About this task:
Please reproduce the listing below exactly, leaving out every picture.

*** Raw data Section Begins ***

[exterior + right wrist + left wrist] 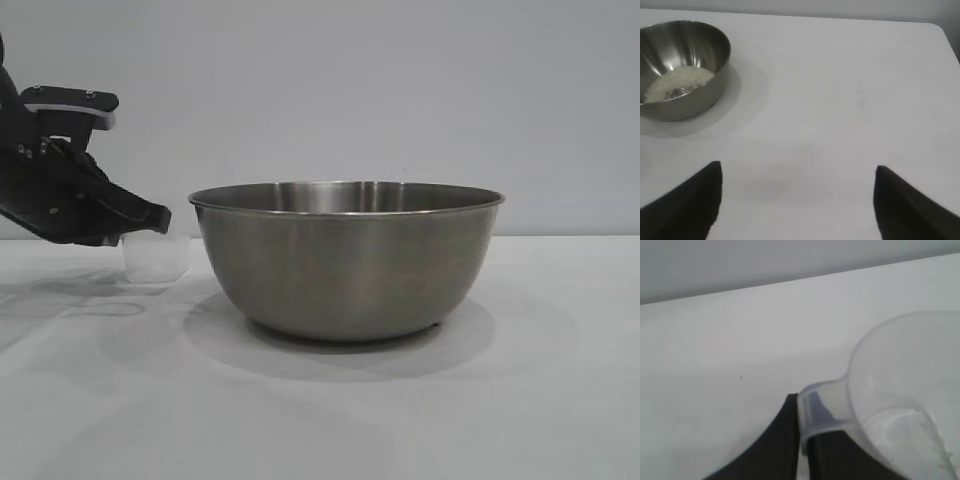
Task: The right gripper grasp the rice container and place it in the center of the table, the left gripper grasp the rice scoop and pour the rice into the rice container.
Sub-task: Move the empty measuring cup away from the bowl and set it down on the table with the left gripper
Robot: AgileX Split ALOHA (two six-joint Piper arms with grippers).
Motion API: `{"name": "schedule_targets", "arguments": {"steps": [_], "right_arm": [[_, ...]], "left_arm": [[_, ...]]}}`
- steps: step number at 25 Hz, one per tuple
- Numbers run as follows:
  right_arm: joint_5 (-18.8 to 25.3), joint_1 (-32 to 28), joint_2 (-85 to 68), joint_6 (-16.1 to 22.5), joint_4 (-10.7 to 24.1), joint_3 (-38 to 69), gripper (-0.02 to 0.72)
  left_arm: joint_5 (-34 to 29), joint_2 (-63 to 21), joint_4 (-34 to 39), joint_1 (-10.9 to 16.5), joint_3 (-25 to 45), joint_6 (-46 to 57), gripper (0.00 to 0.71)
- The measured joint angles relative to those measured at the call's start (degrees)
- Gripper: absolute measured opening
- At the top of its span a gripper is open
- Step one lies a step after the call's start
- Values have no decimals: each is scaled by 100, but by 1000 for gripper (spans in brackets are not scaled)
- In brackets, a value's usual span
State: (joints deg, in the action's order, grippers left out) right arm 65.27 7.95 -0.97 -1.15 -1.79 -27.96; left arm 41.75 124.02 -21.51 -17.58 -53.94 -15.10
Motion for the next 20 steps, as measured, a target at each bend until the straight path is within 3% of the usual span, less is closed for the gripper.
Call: {"name": "schedule_targets", "arguments": {"steps": [2, 3, 4, 5, 8, 13, 20], "right_arm": [[0, 0, 0, 0, 0, 0, 566], [0, 0, 0, 0, 0, 0, 566], [0, 0, 0, 0, 0, 0, 566], [0, 0, 0, 0, 0, 0, 566], [0, 0, 0, 0, 0, 0, 566], [0, 0, 0, 0, 0, 0, 566], [0, 0, 0, 0, 0, 0, 566]], "left_arm": [[-64, 0, 0, 0, 0, 0, 0], [-114, 0, 0, 0, 0, 0, 50], [-154, 0, 0, 0, 0, 0, 50], [-241, 0, 0, 0, 0, 0, 118], [-491, -77, 0, 0, 0, 0, 208], [-1074, -349, -44, 0, 0, -438, 200], [-2272, -718, -811, 0, 0, -1386, 225]]}}
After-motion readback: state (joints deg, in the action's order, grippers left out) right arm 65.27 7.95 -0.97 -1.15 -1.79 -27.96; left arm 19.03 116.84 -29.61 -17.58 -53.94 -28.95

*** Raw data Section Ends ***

Finished task:
[exterior + right wrist + left wrist] 
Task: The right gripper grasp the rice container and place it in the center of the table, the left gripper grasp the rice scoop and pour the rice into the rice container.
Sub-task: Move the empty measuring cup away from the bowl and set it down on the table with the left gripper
Robot: AgileX Split ALOHA (two six-joint Piper arms with grippers).
Motion API: `{"name": "schedule_targets", "arguments": {"steps": [_], "right_arm": [[_, ...]], "left_arm": [[_, ...]]}}`
- steps: step number at 25 Hz, one per tuple
- Numbers run as follows:
  right_arm: joint_5 (-18.8 to 25.3), joint_1 (-32 to 28), joint_2 (-85 to 68), joint_6 (-16.1 to 22.5), joint_4 (-10.7 to 24.1), joint_3 (-38 to 69), gripper (-0.02 to 0.72)
  left_arm: joint_5 (-34 to 29), joint_2 (-63 to 21), joint_4 (-34 to 39), joint_1 (-10.9 to 16.5), joint_3 (-25 to 45), joint_6 (-46 to 57), gripper (0.00 to 0.71)
- The measured joint angles relative to those measured at the call's start (degrees)
- Gripper: absolute measured opening
- At the top of its span a gripper is open
- Step one lies a step after the call's start
- Values have no decimals: each is scaled by 100, but by 1000 for gripper (spans in brackets are not scaled)
- In brackets, a value's usual span
State: (joints deg, in the action's order, grippers left out) right arm 65.27 7.95 -0.97 -1.15 -1.79 -27.96; left arm 41.75 124.02 -21.51 -17.58 -53.94 -15.10
Motion for the next 20 steps, as measured, a target at each bend until the straight path is within 3% of the usual span, less is closed for the gripper.
Call: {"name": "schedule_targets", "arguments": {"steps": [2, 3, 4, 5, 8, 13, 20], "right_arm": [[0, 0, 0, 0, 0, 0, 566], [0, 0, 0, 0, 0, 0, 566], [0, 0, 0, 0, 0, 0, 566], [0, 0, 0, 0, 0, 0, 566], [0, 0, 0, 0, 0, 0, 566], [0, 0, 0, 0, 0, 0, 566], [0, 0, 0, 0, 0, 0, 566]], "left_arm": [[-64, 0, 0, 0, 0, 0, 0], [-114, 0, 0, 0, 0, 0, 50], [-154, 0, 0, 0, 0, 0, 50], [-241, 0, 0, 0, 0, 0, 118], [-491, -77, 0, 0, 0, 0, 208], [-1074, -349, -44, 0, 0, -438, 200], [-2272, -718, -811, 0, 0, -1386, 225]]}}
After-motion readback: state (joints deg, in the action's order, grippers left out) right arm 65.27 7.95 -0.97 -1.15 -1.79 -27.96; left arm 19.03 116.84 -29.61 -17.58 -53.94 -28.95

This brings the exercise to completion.